With 1.8 million deaths worldwide in 2018 (353.000 deaths in Europe in 2012 ) lung cancer is the most deadly cancer disease . The prognosis for lung cancer are quite poor, only 15% of the men (21% of the women) survive 5 years  .
75% of these patients receive radiation therapy . Nevertheless, it is challenged by breathing-related movements which lead to artifacts possibly causing both incorrect diagnosis and dosimetric errors of the therapy itself. As a result, the target volume might not be covered by the scheduled amount of radiation.
Computed tomography (CT) is an essential part of the treatment planning process. While 3D CT images can correctly display static anatomy, 4D imaging additionally records the breathing cycles and synchronizes it retrospectively with the acquired images. Thus the results of a 4D CT scan are time-resolved data of a 3D volume.
4D CT imaging with fixed beam on/ off slots and irregular breathing can lead to missing data coverage in desired breathing states, known as a violation of the data sufficiency condition (DSC).  The caused artifacts are expressed in the image as a strong blurring of anatomical structures and requires in the worst case a second treatment planning CT and as a consequence a delay of patient treatment as well as additional dose.
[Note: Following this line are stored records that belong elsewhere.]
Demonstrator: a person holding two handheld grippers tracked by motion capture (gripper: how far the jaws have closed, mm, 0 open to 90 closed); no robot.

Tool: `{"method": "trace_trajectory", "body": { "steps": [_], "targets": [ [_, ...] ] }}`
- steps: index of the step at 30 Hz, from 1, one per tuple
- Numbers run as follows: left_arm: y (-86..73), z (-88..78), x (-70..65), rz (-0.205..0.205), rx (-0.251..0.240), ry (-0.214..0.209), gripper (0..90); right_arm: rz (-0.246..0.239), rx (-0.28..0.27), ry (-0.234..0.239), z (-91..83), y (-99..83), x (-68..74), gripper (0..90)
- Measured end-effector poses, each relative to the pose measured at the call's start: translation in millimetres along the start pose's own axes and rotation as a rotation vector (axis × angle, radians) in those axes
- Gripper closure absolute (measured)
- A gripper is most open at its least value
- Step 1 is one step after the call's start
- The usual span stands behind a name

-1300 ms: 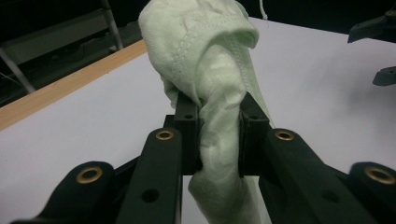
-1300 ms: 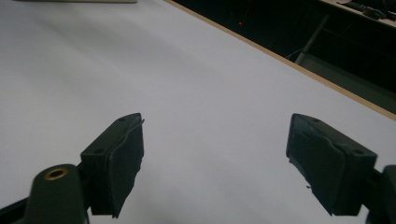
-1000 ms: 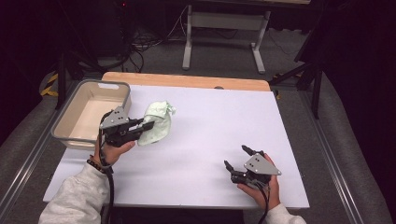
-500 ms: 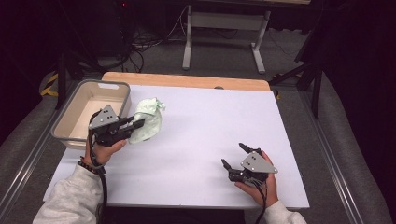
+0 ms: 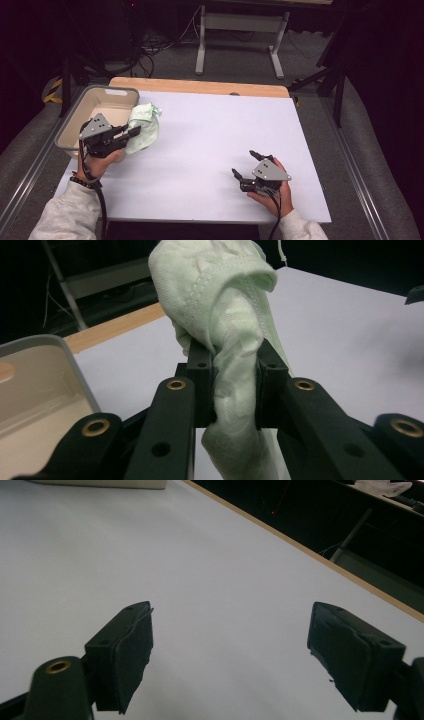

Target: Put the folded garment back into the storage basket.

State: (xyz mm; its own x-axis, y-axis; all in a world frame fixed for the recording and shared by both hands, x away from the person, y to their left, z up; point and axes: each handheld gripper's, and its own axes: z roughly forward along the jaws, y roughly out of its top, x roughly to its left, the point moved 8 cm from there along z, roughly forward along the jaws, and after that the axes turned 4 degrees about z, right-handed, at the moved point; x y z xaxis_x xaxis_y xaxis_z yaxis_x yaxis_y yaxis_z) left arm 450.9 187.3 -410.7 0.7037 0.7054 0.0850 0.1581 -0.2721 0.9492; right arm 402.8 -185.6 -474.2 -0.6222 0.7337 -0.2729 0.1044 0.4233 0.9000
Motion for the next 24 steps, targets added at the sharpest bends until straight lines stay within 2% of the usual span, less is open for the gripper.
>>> {"method": "trace_trajectory", "body": {
  "steps": [8,15,24],
  "targets": [
    [-4.2,-7.7,16.5,-0.016,0.009,0.02,75.3,0.01,0.003,-0.003,-1.0,-1.4,-1.0,19.3],
    [-8.4,-9.7,24.0,-0.027,0.019,0.033,75.3,0.009,0.005,-0.004,-1.2,-1.9,-1.3,19.3],
    [-10.1,-21.1,35.9,-0.044,0.017,0.053,75.3,0.009,0.01,-0.004,-0.8,-2.6,-0.9,19.3]
  ]
}}
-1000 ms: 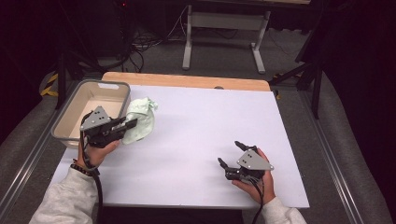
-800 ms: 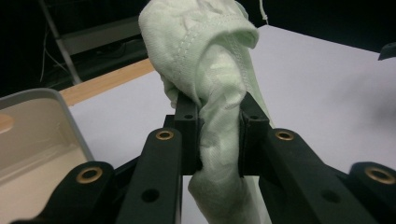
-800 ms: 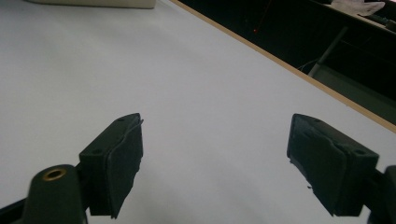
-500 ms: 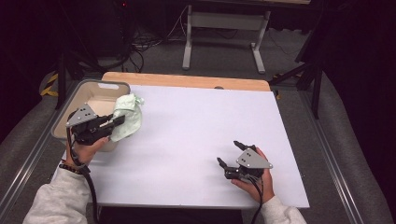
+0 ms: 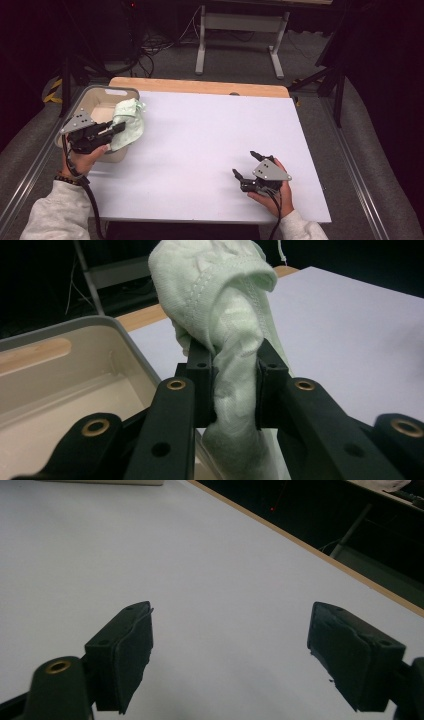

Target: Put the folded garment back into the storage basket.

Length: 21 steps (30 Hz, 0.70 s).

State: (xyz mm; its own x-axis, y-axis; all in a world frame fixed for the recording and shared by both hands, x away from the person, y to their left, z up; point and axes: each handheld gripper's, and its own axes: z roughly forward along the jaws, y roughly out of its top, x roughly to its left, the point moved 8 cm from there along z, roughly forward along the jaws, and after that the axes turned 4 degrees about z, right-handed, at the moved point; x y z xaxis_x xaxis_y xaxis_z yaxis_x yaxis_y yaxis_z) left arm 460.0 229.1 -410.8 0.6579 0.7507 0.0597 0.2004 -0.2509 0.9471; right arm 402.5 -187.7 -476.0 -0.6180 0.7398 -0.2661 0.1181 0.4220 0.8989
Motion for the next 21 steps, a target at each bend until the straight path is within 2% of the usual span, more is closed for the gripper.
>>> {"method": "trace_trajectory", "body": {
  "steps": [4,12,18,21],
  "targets": [
    [-2.7,-3.7,8.5,-0.021,0.001,0.011,75.2,0.0,0.0,-0.001,0.0,-0.1,-0.1,19.3],
    [-8.7,-5.3,19.4,-0.023,0.029,0.028,75.2,0.004,0.015,-0.003,2.1,-3.0,0.1,19.3],
    [-16.1,-10.5,34.9,-0.022,0.064,0.044,75.1,0.013,0.023,-0.009,2.8,-5.1,-0.2,19.3],
    [-16.2,-12.2,42.8,-0.029,0.056,0.041,74.9,0.015,0.03,-0.011,3.5,-6.3,0.0,19.2]
  ]
}}
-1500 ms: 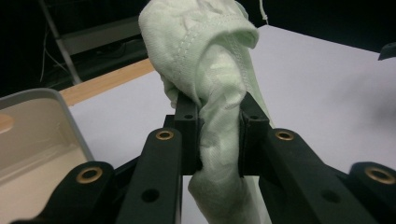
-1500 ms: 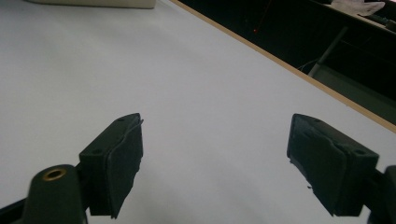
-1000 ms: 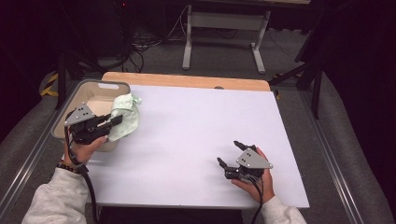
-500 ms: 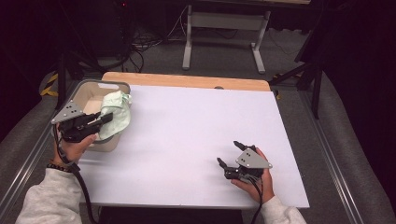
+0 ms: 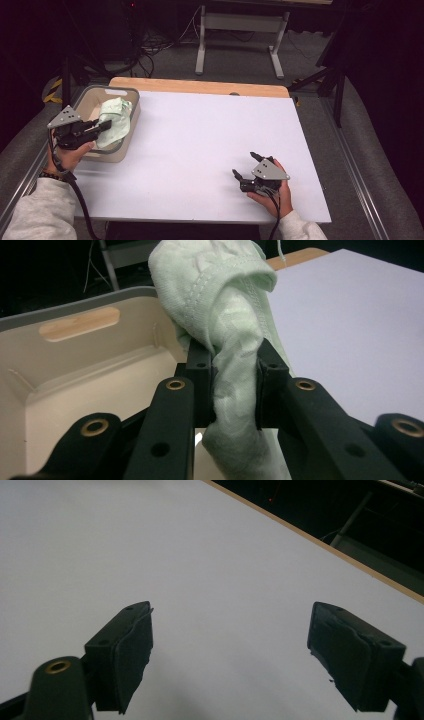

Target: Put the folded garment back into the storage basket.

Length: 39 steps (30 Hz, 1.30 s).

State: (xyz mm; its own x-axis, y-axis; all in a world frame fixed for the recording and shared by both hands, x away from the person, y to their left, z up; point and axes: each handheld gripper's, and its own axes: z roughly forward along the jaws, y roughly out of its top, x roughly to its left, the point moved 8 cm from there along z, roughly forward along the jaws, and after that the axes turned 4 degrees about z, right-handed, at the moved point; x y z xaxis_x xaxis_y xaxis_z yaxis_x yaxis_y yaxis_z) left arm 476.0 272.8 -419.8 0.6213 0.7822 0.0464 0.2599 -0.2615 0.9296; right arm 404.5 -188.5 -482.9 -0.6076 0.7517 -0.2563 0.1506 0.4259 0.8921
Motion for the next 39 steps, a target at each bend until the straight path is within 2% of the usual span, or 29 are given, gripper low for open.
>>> {"method": "trace_trajectory", "body": {
  "steps": [2,3,7,8,9,13,15,19,23,26,28,31,32,35,39],
  "targets": [
    [-0.5,0.0,3.6,-0.002,0.004,0.004,74.9,0.001,0.007,-0.003,0.7,-1.0,0.0,19.2],
    [-2.0,0.5,9.8,-0.006,0.024,0.015,74.9,0.001,0.013,-0.005,1.2,-1.7,0.1,19.2],
    [-4.2,2.1,14.7,0.008,0.057,0.02,74.8,0.01,0.021,-0.008,1.8,-3.2,-1.3,19.2],
    [-6.3,4.3,19.0,0.02,0.089,0.045,74.8,0.013,0.022,-0.008,1.8,-3.5,-1.5,19.2],
    [-7.2,5.1,20.2,0.02,0.101,0.051,74.8,0.016,0.024,-0.009,2.0,-3.9,-1.6,19.2],
    [-8.9,9.4,23.9,0.031,0.137,0.055,74.8,0.017,0.031,-0.005,2.7,-4.9,-1.3,19.2],
    [-10.4,15.4,25.9,0.048,0.182,0.056,74.7,0.014,0.035,-0.006,2.8,-4.9,-0.8,19.2],
    [-8.5,18.9,32.4,0.035,0.189,0.042,74.7,0.011,0.04,-0.002,3.3,-5.5,0.1,19.2],
    [-10.3,25.1,39.6,0.03,0.246,0.029,74.2,0.016,0.047,-0.006,3.6,-7.1,-1.6,19.2],
    [-11.8,28.4,45.5,0.014,0.267,0.024,74.1,0.015,0.05,-0.004,3.8,-7.5,-1.3,19.3],
    [-15.3,30.2,49.6,-0.006,0.308,0.01,73.7,0.008,0.059,-0.004,4.4,-8.2,-0.2,19.4],
    [-18.1,31.2,54.9,0.008,0.364,0.02,73.6,-0.005,0.065,-0.005,4.8,-8.5,1.5,19.5],
    [-18.1,31.2,54.9,0.008,0.364,0.02,73.6,-0.005,0.065,-0.005,4.8,-8.5,1.5,19.5],
    [-20.3,32.5,59.2,0.014,0.413,0.032,73.5,-0.004,0.07,-0.004,5.2,-9.1,1.9,19.7],
    [-16.5,34.6,59.4,0.037,0.421,0.041,73.4,-0.005,0.071,-0.003,5.3,-9.1,2.1,19.7]
  ]
}}
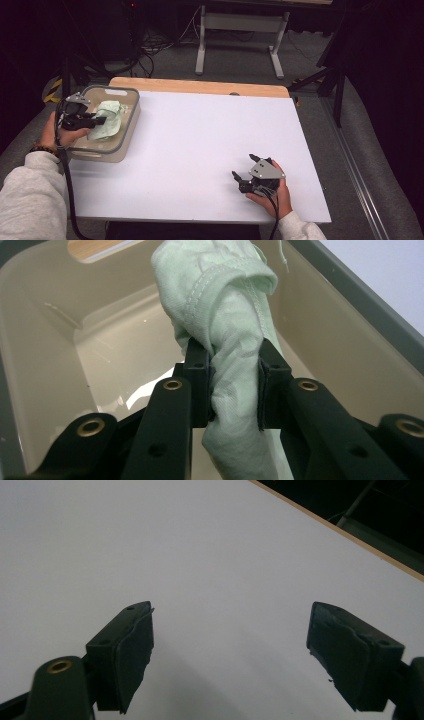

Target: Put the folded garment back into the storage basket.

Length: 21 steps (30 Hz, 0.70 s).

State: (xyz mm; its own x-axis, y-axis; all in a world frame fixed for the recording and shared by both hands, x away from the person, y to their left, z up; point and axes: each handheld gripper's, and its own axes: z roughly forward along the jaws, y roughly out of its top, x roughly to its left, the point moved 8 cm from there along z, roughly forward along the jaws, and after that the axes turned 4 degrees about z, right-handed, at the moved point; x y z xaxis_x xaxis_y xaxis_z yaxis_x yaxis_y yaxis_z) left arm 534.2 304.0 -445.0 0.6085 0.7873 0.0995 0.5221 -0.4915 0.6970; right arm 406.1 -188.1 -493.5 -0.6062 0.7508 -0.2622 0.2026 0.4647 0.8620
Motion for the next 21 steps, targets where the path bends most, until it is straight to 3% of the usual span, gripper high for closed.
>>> {"method": "trace_trajectory", "body": {
  "steps": [2,12,21],
  "targets": [
    [3.3,1.0,1.1,0.015,0.006,0.006,73.4,-0.001,0.008,0.003,0.8,-1.1,0.6,19.7],
    [1.1,25.6,5.5,-0.014,0.086,-0.029,72.9,-0.002,0.02,0.009,1.4,-2.9,1.7,19.9],
    [-3.4,37.0,14.8,-0.015,0.148,0.027,65.5,0.01,0.009,0.0,0.5,-1.7,1.1,20.9]
  ]
}}
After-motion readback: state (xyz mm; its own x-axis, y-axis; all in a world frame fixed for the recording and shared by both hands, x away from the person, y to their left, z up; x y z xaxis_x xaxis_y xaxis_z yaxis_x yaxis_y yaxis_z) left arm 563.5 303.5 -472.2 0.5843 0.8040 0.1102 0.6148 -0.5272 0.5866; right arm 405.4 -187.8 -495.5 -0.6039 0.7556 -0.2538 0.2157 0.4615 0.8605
The idea of the intelligent 4D CT (i4DCT)-algorithm is to improve data coverage to reduce these artifacts. During the initial learning period the patient-specific respiratory cycle is analyzed. For every slice the scanner generates data for a whole respiratory cycle. Based on an online comparison of reference and current breathing curves during data acquisition, the selection of beam on/off periods is adjusted. If the data sufficiency condition is fulfilled the scan is stopped and the table moves to the next z-position. This process is repeated until the targeted scan area is covered. 
To ensure the effective, safe and reliable use of i4DCT-algorithm in everyday clinical practice quality assurance must be given.
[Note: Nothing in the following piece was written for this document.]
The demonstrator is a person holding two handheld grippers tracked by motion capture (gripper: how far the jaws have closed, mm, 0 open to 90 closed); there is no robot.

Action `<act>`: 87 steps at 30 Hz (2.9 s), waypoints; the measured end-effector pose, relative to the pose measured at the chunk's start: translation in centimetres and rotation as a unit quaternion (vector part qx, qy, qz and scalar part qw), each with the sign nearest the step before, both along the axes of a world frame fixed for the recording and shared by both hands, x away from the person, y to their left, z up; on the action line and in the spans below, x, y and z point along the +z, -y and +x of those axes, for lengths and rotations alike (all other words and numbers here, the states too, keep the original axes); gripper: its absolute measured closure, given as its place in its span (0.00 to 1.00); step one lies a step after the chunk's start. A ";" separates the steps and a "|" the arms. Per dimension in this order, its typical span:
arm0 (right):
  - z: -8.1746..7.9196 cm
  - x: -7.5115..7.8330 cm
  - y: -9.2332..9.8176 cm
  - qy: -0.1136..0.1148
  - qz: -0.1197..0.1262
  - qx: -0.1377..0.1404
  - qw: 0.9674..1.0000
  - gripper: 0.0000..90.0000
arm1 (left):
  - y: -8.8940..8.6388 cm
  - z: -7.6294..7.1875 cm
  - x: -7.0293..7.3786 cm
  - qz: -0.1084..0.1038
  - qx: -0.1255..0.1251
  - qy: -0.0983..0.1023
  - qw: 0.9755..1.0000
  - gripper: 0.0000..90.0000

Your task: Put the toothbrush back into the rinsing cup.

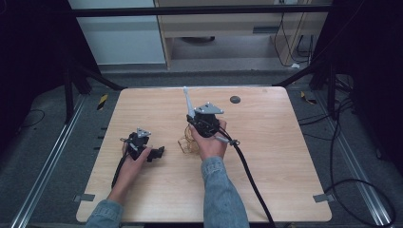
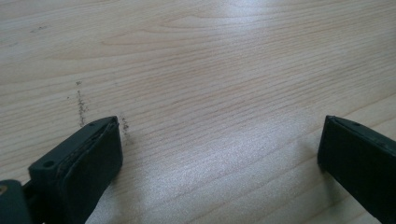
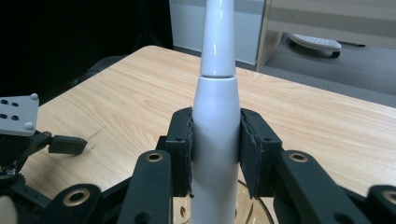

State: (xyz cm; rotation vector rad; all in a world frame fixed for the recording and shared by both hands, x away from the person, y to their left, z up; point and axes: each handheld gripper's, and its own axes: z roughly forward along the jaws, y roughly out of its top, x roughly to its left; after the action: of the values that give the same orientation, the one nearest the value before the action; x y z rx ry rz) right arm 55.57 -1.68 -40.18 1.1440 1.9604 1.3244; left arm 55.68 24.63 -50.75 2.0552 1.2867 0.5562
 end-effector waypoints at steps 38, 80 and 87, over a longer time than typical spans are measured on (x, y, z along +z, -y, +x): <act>0.1 -1.8 -0.9 -0.036 -0.066 0.007 0.997 0.74 | 0.0 0.0 0.0 0.000 -0.001 0.000 1.000 0.00; 0.4 -1.8 -1.3 -0.041 -0.072 0.008 0.997 0.70 | -0.1 0.0 0.0 0.001 -0.004 0.000 1.000 0.00; 0.2 -1.7 -1.2 -0.038 -0.072 0.007 0.997 0.65 | -0.1 0.0 0.0 0.000 -0.004 0.000 1.000 0.00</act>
State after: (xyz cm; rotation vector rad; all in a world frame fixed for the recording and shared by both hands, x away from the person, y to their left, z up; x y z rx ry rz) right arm 55.79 -0.45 -41.86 1.1277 2.0862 1.1411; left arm 55.67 24.73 -50.75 2.0605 1.2771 0.5532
The aim of this Master’s thesis is to develop and perform quality tests. Subsequently results are evaluated and interpreted to draw conclusions for clinical application.
Phantom measurements are performed with the CIRS Motion Thorax Phantom (CIRS, Norfolk, USA). This is a lung-equivalent solid epoxy rod containing a soft tissue target (symbolizing the tumor). In order to get close to realistic circumstances, the target can be moved by CIRS Motion Software according to an artificially created, irregular breathing pattern in three dimensions. The breathing curve is tracked by the Varian ‘respiratory gating for scanners’ system (RGSC, Varian Medical Systems, Inc. Palo Alto, CA). It consists of two main parts. All measurements are performed on SOMATOM go Open Pro CT scanner (Siemens Healthcare, Forchheim, Germany).
The tests include different reconstruction methods (Maximum Intensity Projection and amplitude/ phase based reconstruction), investigating the dimensions of the artificial tumor in every body axis, verifying the match of recorded breathing pattern in RGSC and CT as well as testing the limits of RGSC/ i4DCT algorithm.